**Task brief**
Your task is to copy each line in the listing that includes the word "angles".

**Stored data**
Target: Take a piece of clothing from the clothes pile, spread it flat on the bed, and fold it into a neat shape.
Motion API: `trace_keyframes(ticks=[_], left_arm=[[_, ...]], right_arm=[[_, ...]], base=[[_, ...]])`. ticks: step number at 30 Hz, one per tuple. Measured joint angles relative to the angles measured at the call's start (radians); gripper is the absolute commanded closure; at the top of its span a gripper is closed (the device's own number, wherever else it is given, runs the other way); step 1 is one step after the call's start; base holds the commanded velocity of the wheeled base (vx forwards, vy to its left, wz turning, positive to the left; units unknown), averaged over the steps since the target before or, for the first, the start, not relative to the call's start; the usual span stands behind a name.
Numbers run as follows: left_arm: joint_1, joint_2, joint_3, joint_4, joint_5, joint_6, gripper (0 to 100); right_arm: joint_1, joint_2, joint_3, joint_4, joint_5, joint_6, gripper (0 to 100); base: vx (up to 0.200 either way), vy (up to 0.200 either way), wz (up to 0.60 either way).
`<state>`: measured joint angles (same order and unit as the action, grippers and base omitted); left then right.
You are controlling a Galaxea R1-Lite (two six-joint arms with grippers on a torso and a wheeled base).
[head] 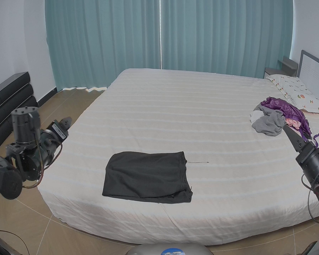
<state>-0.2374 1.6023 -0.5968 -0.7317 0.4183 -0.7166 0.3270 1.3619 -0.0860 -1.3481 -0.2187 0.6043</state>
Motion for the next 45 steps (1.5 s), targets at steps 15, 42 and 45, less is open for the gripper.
trace_keyframes(ticks=[15,42,45], left_arm=[[-0.083,-0.447,0.227,-0.032,0.260,0.303,0],[0.218,-1.408,0.402,0.192,0.254,0.757,0],[0.250,-1.470,0.422,0.213,0.222,0.764,0]], right_arm=[[-0.080,-0.744,0.038,0.817,-0.036,-0.367,0],[-0.323,-1.344,-0.128,1.238,0.170,-0.736,0],[-0.324,-1.348,-0.043,1.143,0.171,-0.746,0]], base=[[0.000,0.000,0.00],[0.000,0.000,0.00],[0.000,0.000,0.00]])
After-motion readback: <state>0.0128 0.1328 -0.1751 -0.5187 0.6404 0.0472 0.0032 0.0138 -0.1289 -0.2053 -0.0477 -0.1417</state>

**Exercise result**
Motion API: `trace_keyframes(ticks=[_], left_arm=[[_, ...]], right_arm=[[_, ...]], base=[[_, ...]])`. ticks: step number at 30 Hz, one per tuple. Measured joint angles relative to the angles measured at the call's start (radians); gripper is the absolute commanded closure; at the top of its span a gripper is closed (the device's own number, wherever else it is given, runs the other way); step 1 is one step after the call's start; base holds the commanded velocity of the wheeled base (vx forwards, vy to its left, wz turning, positive to the left; units unknown), averaged over the steps since the target before or, for the first, the start, not relative to the call's start; the usual span stands behind a name.
`<state>`: measured joint angles (same order and unit as the action, grippers and base omitted); left then right.

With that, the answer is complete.